Le 6 mars 2017, le Conseil des Etats a accepté la motion «Interdire les contrats léonins des plateformes de réservation en ligne avec l’hôtellerie». Celle-ci a pour but d’interdire les clauses de parité tarifaire, qui empêchent les hôtels d’offrir des chambres à un prix plus avantageux sur leur propre site internet que sur les plateformes de réservation en ligne, telles que Booking.com. Du point de vue de la politique de concurrence, une telle décision serait très contestable et pourrait créer un lourd préjudice.
Les plateformes telles que les foires, bourses, journaux quotidiens ou les cartes de crédit réunissent des groupes d’utilisateurs disparates (par ex : les acheteurs et les vendeurs d’un produit). La plateforme agit comme un intermédiaire qui facilite la conclusi0n de la transaction voir même, dans certains cas extrêmes, la rend possible. Ainsi, elle crée une plus-value pour toutes les parties concernées. Ces dernières années, internet a donné un nouvel élan aux marchés en ligne. Les portails commerciaux en ligne, tels qu’AirBnB, eBay ou Uber, sont l’expression de cette évolution. Ils perçoivent généralement une commission pour leurs services, alors que le prix final pour le client est fixé par le prestataire de services.

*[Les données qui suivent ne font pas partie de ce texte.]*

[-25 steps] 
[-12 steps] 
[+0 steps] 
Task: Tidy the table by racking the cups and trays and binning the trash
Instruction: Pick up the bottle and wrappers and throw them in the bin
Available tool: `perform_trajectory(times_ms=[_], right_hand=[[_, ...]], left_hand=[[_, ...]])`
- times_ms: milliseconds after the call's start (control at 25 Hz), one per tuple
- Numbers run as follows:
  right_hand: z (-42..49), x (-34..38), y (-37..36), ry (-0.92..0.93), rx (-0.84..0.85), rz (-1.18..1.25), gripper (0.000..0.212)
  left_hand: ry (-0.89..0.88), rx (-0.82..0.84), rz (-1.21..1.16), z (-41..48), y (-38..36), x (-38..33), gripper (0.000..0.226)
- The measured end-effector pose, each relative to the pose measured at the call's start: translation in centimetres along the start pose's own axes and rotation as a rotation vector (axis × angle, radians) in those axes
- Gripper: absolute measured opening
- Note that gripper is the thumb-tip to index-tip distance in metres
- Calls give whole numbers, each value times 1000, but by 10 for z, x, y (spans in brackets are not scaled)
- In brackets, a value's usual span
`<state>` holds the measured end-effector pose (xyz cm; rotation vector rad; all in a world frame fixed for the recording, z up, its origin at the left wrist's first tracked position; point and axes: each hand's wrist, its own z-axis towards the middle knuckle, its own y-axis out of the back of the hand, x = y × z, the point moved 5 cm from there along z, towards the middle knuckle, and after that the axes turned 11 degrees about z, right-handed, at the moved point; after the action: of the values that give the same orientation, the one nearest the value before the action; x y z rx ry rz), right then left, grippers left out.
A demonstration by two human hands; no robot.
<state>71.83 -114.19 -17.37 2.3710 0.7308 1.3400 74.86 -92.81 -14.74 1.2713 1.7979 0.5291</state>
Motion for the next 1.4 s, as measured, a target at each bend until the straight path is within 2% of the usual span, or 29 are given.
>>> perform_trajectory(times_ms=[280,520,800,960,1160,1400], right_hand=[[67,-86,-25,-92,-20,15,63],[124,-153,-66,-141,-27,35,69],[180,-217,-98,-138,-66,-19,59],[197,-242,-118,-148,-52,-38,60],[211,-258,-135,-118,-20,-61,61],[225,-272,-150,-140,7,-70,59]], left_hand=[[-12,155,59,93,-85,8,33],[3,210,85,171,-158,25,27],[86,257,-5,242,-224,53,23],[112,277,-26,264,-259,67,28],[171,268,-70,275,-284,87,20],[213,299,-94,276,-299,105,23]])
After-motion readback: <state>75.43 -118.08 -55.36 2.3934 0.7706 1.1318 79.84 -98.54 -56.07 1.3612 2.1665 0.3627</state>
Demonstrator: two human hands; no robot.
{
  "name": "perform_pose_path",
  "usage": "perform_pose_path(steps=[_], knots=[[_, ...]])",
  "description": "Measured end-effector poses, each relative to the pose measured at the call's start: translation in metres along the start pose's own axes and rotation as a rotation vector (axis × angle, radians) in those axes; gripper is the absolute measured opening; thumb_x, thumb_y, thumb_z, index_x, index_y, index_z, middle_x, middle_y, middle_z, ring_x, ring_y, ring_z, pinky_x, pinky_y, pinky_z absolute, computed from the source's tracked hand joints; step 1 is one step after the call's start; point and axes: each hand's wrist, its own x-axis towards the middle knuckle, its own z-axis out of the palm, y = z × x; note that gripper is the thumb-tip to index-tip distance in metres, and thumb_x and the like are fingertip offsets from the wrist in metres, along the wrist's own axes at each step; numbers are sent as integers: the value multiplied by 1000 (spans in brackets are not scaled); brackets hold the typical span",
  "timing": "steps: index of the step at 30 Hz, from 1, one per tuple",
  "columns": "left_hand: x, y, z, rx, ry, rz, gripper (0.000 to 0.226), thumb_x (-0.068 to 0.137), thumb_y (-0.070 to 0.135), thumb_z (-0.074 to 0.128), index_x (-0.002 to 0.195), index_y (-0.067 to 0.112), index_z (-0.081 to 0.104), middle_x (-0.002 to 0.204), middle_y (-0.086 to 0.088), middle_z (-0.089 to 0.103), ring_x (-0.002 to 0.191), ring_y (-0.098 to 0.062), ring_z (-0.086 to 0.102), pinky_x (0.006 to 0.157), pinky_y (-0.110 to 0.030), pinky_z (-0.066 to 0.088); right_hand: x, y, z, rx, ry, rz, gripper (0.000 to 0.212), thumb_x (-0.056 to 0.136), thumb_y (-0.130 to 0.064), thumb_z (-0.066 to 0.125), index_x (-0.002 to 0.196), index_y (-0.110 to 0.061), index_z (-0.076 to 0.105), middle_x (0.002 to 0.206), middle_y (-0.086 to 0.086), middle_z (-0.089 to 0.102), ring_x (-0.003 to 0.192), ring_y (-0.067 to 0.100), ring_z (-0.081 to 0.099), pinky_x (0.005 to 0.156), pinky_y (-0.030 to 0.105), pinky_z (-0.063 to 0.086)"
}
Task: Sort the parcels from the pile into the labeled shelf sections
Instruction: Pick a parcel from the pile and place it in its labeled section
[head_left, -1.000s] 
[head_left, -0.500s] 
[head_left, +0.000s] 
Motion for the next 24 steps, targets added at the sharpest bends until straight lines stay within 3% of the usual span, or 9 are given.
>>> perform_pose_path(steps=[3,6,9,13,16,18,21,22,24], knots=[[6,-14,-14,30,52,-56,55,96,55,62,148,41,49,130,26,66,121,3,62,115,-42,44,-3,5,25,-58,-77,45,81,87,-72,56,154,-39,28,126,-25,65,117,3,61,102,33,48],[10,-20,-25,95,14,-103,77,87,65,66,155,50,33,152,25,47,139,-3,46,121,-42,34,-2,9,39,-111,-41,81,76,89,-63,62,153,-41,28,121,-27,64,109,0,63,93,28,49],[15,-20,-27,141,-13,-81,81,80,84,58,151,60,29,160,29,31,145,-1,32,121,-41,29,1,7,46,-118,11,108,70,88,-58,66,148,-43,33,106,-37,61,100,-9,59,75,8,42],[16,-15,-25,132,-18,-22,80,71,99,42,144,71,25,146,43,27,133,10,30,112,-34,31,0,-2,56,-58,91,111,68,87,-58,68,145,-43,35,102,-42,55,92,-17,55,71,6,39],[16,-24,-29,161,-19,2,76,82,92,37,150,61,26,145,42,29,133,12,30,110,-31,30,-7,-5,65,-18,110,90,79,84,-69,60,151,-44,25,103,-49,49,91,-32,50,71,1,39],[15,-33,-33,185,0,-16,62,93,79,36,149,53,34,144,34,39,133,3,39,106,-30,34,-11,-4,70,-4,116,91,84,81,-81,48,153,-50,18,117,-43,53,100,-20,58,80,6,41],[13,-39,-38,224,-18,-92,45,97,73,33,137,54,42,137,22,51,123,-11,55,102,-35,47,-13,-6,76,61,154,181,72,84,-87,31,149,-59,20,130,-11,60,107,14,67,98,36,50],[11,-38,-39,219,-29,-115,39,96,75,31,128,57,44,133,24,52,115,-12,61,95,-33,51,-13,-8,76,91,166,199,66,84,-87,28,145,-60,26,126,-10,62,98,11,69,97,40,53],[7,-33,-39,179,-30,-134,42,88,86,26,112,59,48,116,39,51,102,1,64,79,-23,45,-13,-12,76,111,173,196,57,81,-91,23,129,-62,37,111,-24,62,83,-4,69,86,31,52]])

Un composant typique de ce que l’on appelle le modèle économique de l’agent commercial est la clause de parité tarifaire qui est censée éviter que les produits commercialisés soient proposés à un meilleur prix sur d’autres circuits de distribution. Autrement dit, les plateformes commerciales sont confrontées au problème classique du passager clandestin : pour les clients, il y a une incitation à chercher d’abord sur une plateforme commerciale pour comparer les offres et les prix, puis à réaliser concrètement l’achat ailleurs, par un canal de vente moins cher. Dès lors, la plateforme perd sa source de revenus et devra, tôt ou tard, cesser ses activités.
Les clauses de parité tarifaire peuvent être «larges» ou «étroites». De larges clauses garantissent qu’aucune autre plateforme ou le fournisseur direct n’offrent de meilleures conditions. En revanche, une clause étroite ne fait qu’établir que le fournisseur lui-même ne doit pas proposer de meilleures conditions. Au niveau mondial, ce sont avant tout les clauses larges qui sont la cible de critiques. Il leur est reproché de ne pas avoir pour seul objectif de lutter contre le comportement des «passagers clandestins», mais aussi d’affaiblir la concurrence en évinçant les nouvelles plateformes entrantes. Une évaluation au cas par cas est nécessaire pour déterminer si une clause de parité tarifaire est effectivement nuisible ou pas. A cette fin, la Commission de la concurrence a ouvert, déjà en 2012, une enquête contre plusieurs portails de réservation en ligne et leur a interdit l’utilisation de clauses de parité tarifaire larges. En faisant cela, elle a donné un signal fort. A juste titre, les clauses de parité tarifaire étroites ne sont en revanche pas proscrites. Celles-ci sont internationalement considérées comme non problématiques, car elles n’éliminent pas la concurrence entre les plateformes. Elles ne font qu’empêcher le fournisseur de prestations d’adopter un comportement de «passager clandestin» sur la plateforme commerciale.
L’interdiction des clauses de parité tarifaire sectorielles souhaitée par le Conseil des Etats doit être qualifiée d’interventionnisme excessif et contre-productif. Les effets des clauses de parité tarifaire sur l’économie digitale sont encore peu explorés. Par conséquent, il convient de faire preuve de retenue législative. Nous devons impérativement renoncer aux interdictions sectorielles ou même forfaitaires ; le droit de la concurrence existant suffit amplement à contrer les éventuels impacts négatifs des clauses de parité tarifaire.
Cette contribution est parue dans le «Handelszeitung» du 16 mars 2017.